▸ Your task
The listing below contains a span that opens with the line containing "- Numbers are" and closes with the line containing "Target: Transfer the". Return that span exactly.

Collected material section start

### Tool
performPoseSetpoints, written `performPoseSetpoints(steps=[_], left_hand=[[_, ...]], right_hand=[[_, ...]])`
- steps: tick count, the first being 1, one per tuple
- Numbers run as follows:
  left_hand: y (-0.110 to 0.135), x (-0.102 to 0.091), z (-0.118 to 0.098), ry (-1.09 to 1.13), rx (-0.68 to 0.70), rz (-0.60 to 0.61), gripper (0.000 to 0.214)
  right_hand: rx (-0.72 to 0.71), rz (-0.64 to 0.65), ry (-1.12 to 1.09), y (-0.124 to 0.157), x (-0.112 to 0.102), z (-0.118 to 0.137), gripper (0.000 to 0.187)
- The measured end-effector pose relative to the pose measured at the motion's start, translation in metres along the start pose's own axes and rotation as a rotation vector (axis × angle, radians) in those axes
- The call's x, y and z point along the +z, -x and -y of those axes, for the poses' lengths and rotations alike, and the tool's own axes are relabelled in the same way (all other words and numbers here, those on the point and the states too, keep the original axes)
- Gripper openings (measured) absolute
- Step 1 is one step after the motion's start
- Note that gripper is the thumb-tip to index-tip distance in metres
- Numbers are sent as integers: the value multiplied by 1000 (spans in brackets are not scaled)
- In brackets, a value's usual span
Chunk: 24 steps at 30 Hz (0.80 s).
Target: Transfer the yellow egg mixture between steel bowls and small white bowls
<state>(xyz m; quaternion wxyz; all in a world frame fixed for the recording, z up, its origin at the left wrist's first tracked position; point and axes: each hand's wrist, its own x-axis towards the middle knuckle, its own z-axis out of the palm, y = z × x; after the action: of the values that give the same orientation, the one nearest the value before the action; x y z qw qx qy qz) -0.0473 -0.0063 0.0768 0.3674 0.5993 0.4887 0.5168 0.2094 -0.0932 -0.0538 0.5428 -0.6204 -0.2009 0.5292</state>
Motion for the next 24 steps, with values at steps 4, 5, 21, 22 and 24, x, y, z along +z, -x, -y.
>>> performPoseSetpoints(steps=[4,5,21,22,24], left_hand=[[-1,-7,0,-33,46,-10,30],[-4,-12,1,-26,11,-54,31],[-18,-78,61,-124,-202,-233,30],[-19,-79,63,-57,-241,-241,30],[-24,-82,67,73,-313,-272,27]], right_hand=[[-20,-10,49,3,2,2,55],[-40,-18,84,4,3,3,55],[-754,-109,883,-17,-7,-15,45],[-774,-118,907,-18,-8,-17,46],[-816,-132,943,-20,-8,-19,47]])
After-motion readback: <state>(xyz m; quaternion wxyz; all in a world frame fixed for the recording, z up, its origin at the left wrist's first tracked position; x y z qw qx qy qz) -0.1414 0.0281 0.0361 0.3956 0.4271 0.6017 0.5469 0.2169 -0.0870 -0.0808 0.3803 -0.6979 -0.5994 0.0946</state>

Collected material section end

▸ Exercise output
- Numbers are sent as integers: the value multiplied by 1000 (spans in brackets are not scaled)
- In brackets, a value's usual span
Chunk: 24 steps at 30 Hz (0.80 s).
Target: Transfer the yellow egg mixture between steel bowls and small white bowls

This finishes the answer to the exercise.